▸ PROBLEM REQUIREMENTS: Give again, word for word, every line below from the one that has "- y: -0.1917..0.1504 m" through the one that has "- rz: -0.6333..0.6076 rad", both included, and no others.

--- START ---

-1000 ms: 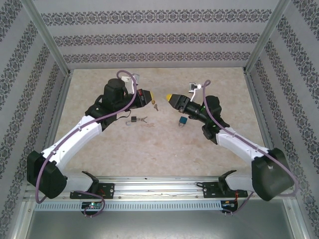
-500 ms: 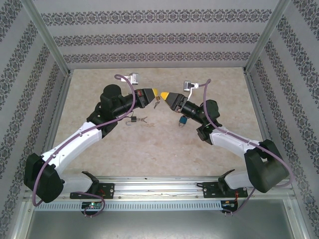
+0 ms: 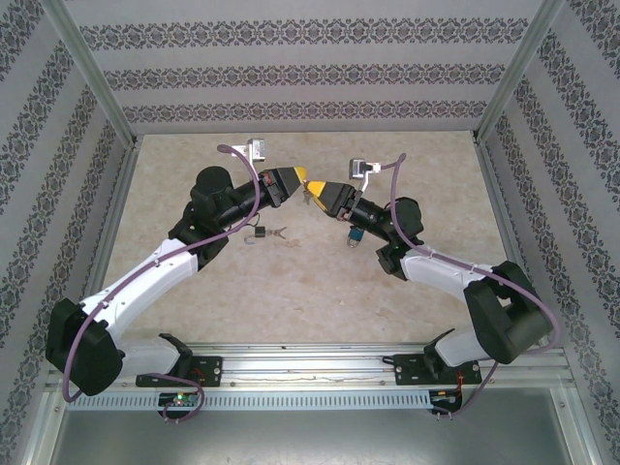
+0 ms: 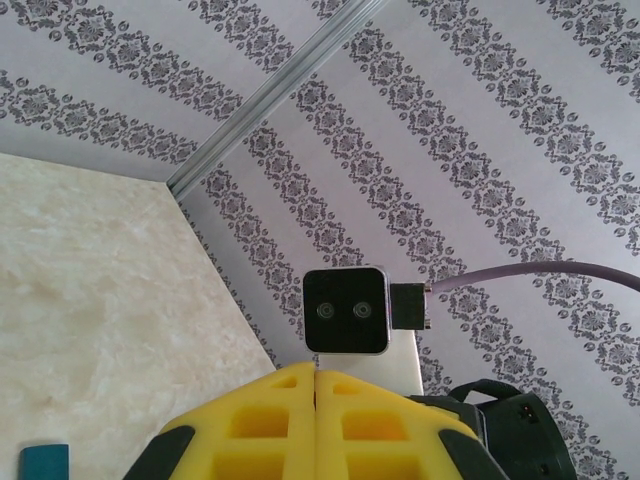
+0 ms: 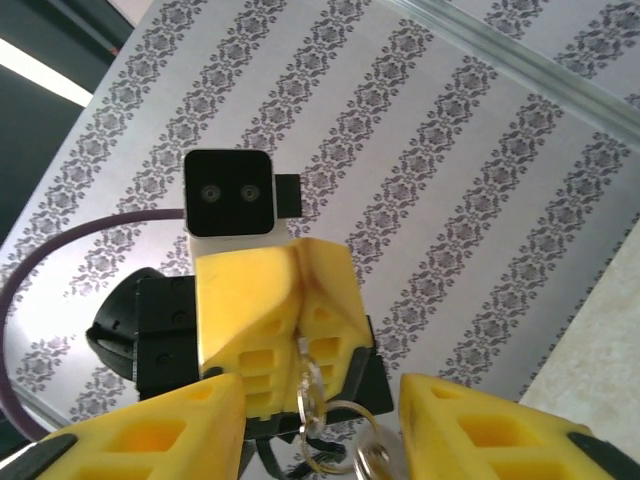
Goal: Unlock with the key
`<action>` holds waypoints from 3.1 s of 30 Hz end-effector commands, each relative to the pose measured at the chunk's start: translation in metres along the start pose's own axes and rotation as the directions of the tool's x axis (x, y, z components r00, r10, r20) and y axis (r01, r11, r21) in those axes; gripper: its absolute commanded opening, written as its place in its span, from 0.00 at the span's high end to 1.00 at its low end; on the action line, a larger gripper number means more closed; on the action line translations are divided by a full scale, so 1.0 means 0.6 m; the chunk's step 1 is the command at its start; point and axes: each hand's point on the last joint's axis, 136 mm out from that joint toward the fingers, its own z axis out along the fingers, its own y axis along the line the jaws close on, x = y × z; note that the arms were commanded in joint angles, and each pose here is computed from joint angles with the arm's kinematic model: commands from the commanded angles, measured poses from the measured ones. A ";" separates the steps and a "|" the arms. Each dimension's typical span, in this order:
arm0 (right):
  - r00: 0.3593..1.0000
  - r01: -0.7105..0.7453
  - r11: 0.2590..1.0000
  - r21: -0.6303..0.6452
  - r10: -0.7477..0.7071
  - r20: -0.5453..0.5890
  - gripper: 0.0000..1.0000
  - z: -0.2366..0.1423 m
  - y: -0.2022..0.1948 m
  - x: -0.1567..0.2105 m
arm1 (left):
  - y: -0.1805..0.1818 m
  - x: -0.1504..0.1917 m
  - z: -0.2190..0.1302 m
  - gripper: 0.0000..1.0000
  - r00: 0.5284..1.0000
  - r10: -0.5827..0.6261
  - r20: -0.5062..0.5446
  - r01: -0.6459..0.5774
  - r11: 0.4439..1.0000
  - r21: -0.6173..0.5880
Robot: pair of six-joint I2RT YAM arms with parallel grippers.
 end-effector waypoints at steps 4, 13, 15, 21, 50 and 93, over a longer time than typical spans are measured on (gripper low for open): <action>1.000 0.029 0.994 -0.110 -0.029 -0.004 0.60 0.011 0.044 -0.005 | -0.034 -0.013 -0.010 1.00 0.999 0.017 0.050 -0.020 0.998 0.056; 0.999 0.026 0.992 -0.126 -0.029 -0.022 0.69 0.020 0.050 -0.001 | -0.036 -0.015 -0.012 1.00 0.998 0.022 0.056 -0.025 0.998 0.055; 0.999 0.023 0.992 -0.127 -0.027 -0.027 0.71 0.021 0.050 0.000 | -0.036 -0.016 -0.012 1.00 0.998 0.023 0.060 -0.026 0.998 0.053; 0.999 0.011 0.993 -0.122 -0.016 -0.034 0.67 0.021 0.045 0.003 | -0.035 -0.020 -0.016 1.00 0.997 0.031 0.077 -0.035 0.998 0.044; 0.999 0.004 0.993 -0.119 -0.009 -0.037 0.57 0.022 0.042 0.006 | -0.043 -0.023 -0.025 1.00 0.995 0.023 0.093 -0.028 0.998 0.061; 0.998 0.065 0.989 -0.132 -0.067 -0.009 0.65 0.006 0.063 -0.003 | -0.038 -0.003 -0.010 1.00 0.999 -0.007 0.043 0.004 0.997 0.076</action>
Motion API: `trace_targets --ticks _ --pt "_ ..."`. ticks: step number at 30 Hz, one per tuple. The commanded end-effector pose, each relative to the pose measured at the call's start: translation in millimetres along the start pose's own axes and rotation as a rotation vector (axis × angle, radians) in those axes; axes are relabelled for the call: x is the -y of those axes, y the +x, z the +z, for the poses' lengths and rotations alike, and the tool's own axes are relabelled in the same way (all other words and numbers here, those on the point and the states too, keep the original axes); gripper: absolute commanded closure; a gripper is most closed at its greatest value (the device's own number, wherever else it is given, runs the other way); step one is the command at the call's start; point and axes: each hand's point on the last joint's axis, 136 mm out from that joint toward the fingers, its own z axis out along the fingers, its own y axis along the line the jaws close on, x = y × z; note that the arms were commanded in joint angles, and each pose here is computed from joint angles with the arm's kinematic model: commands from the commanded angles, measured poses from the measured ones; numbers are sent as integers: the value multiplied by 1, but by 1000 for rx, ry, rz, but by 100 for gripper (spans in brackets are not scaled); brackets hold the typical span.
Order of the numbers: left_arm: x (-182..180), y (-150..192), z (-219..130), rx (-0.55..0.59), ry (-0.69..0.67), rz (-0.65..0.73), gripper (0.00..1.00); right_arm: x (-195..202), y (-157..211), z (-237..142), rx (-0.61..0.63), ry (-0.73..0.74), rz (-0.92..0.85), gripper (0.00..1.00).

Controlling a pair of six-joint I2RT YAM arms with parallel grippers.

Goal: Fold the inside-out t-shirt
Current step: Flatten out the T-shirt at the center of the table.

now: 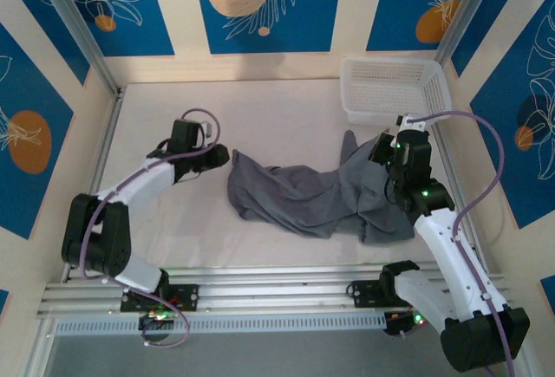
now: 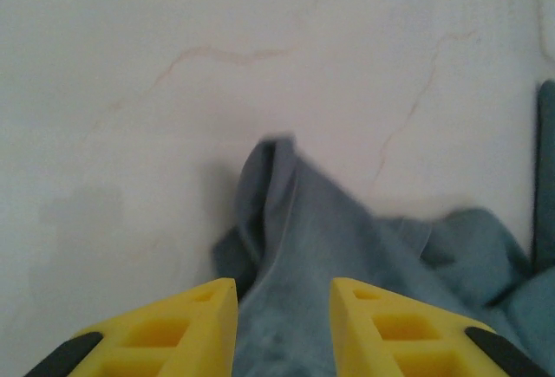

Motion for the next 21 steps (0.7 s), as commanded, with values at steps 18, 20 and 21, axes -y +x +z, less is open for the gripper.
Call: trace_targets --ticks 18,20,21 --pt "-10 47 51 -96 188 -129 65 -11 0 -9 22 -85 63 100" --pt "-24 53 50 -99 117 -122 64 -11 1 -10 21 -86 65 100" --pt "-31 55 48 -91 81 -113 64 -10 1 -10 20 -86 65 100"
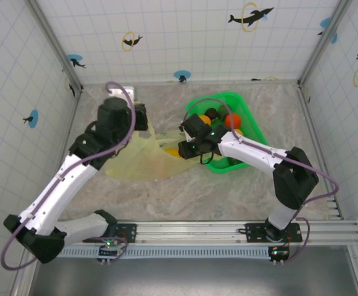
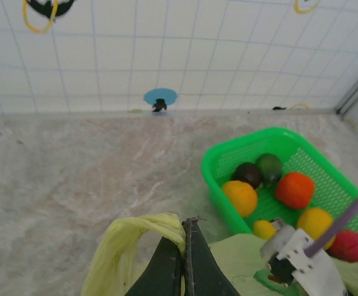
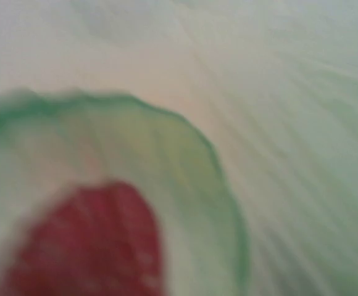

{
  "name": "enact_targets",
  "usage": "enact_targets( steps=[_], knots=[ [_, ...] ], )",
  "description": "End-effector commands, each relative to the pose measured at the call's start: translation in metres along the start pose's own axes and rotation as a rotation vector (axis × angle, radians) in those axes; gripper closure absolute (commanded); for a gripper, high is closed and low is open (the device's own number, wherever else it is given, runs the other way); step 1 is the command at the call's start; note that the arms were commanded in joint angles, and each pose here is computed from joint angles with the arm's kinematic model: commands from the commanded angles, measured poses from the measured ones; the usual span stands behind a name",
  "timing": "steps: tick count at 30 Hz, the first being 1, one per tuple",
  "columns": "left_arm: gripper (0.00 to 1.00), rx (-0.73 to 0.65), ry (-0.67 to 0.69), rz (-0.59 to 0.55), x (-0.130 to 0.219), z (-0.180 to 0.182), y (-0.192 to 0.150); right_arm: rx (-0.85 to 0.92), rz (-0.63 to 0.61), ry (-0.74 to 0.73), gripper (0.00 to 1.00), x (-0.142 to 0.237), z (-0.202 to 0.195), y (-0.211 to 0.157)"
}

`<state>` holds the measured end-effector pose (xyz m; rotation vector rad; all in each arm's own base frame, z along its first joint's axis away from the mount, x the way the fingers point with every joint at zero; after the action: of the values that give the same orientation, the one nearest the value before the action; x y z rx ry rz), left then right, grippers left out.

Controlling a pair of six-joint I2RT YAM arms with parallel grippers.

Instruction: Place the fake fruits into the plastic bag and tie a complex knot

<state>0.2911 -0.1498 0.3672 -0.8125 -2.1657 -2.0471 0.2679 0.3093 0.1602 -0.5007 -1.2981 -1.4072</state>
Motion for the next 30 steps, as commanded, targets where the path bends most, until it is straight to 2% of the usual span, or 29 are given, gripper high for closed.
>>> enact_targets(
  steps=[1, 5, 9, 12, 15, 20, 26, 30],
  knots=[
    [1.0, 0.208, -0.197, -0.08, -0.003, 0.017, 0.035, -0.106, -0.082, 0.012, 0.46, 0.024, -0.008, 0.013],
    [1.0, 0.234, -0.201, -0.109, -0.025, 0.034, 0.068, -0.077, -0.038, 0.002, 0.47, 0.032, -0.004, 0.006],
    [1.0, 0.216, -0.241, -0.139, -0.041, 0.029, 0.108, -0.036, 0.077, 0.094, 0.48, 0.03, 0.017, -0.014],
    [1.0, 0.221, -0.316, -0.137, -0.05, 0.019, 0.125, -0.009, 0.122, 0.161, 0.48, 0.032, 0.033, -0.022],
    [1.0, 0.242, -0.424, -0.105, -0.055, 0.008, 0.109, -0.04, 0.069, 0.176, 0.45, 0.035, 0.029, -0.009],
    [1.0, 0.288, -0.666, -0.022, -0.043, -0.017, 0.055, -0.142, -0.143, 0.232, 0.38, 0.048, 0.009, 0.039],
    [1.0, 0.278, -0.746, 0.039, -0.018, -0.033, 0.023, -0.234, -0.323, 0.225, 0.32, 0.053, -0.008, 0.091],
    [1.0, 0.281, -0.781, 0.061, -0.011, -0.038, 0.016, -0.29, -0.364, 0.203, 0.32, 0.041, -0.01, 0.119]
  ],
)
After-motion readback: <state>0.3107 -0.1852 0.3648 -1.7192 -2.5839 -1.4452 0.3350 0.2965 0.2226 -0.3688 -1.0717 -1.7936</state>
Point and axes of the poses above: each hand's point on the last joint's axis, 136 mm out from that joint toward the fingers, its own x axis back along the fingers, its own z axis along the line the jaws close on, y = z × x, the point moved 4 cm from there along x, back along the fingers, and after that the axes turned 8 degrees about -x, right-handed, at the moved point
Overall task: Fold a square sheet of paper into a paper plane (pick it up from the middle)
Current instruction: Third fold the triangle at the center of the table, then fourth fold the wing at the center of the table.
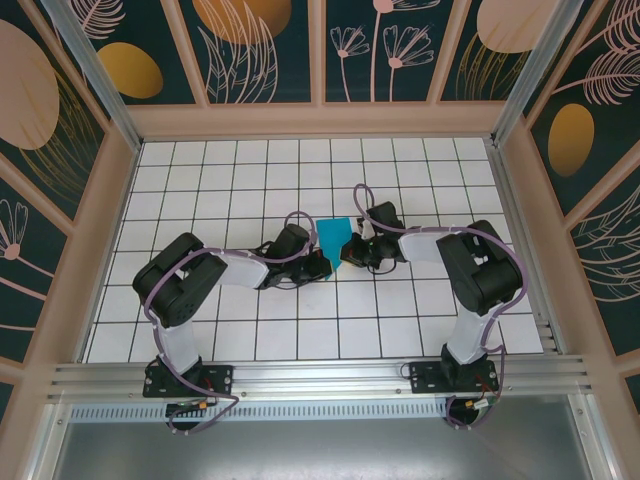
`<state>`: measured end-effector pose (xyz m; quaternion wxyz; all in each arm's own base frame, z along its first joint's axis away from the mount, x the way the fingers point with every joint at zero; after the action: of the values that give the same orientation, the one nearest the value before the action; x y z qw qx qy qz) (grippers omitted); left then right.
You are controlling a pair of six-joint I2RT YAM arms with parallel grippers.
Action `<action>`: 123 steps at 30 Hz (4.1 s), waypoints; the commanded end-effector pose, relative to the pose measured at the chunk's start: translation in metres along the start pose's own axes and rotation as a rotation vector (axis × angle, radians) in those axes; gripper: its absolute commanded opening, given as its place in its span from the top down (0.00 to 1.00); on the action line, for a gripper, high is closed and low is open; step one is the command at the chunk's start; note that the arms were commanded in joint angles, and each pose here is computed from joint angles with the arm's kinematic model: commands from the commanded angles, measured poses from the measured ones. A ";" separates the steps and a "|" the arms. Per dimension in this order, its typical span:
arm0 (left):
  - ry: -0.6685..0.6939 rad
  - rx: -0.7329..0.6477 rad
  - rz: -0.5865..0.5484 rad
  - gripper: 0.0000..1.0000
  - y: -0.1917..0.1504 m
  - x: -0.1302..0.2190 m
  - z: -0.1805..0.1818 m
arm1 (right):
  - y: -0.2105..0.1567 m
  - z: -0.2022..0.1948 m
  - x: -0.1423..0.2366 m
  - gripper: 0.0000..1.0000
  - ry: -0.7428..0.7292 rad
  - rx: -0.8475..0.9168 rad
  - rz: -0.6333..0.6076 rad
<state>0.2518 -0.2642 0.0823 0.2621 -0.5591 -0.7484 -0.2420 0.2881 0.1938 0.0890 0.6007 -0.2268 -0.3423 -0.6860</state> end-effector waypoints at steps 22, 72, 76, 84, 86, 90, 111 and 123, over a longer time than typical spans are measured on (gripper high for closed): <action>0.273 -0.073 0.136 0.94 -0.045 0.012 0.038 | -0.015 -0.023 -0.012 0.97 -0.186 -0.075 0.070; 0.270 -0.070 -0.034 1.00 -0.019 0.000 0.014 | -0.009 0.012 -0.010 0.98 0.017 0.100 0.062; 0.307 -0.053 -0.022 1.00 -0.022 0.001 0.021 | -0.002 0.005 -0.010 0.98 -0.020 0.083 0.052; 0.393 -0.052 0.018 1.00 -0.030 0.003 0.041 | 0.018 -0.023 -0.001 0.98 -0.081 0.046 0.021; 0.414 -0.058 0.026 1.00 -0.032 0.003 0.045 | 0.023 -0.030 0.002 0.98 -0.087 0.037 0.007; 0.422 -0.058 0.041 1.00 -0.034 0.004 0.049 | 0.036 -0.043 0.008 0.98 -0.097 0.016 -0.027; 0.165 -0.194 -0.162 0.93 0.002 0.024 -0.043 | 0.027 -0.006 0.035 0.90 0.015 0.069 -0.097; 0.271 -0.175 -0.275 0.95 0.021 0.008 -0.044 | 0.015 -0.005 0.033 0.73 0.003 -0.030 -0.124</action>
<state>0.2710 -0.2807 0.1272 0.2596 -0.4542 -0.7565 -0.3924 0.2964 0.1677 0.1048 0.5751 -0.2154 -0.3479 -0.7084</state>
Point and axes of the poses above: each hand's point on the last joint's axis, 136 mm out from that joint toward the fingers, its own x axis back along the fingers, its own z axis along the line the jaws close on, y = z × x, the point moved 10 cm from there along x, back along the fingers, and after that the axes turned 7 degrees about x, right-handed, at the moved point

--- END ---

▸ EXERCISE SOLUTION:
  - y: -0.1917..0.1504 m
  - x: -0.1302..0.2190 m
  - z: -0.1805..0.1818 m
arm1 (right):
  - y: -0.2105..0.1567 m
  - z: -0.2022..0.1948 m
  - x: -0.1423..0.2366 m
  - gripper: 0.0000..1.0000
  - ry: -0.7428..0.7292 rad
  - rx: -0.8475..0.9168 rad
  - rz: -0.6333..0.6076 rad

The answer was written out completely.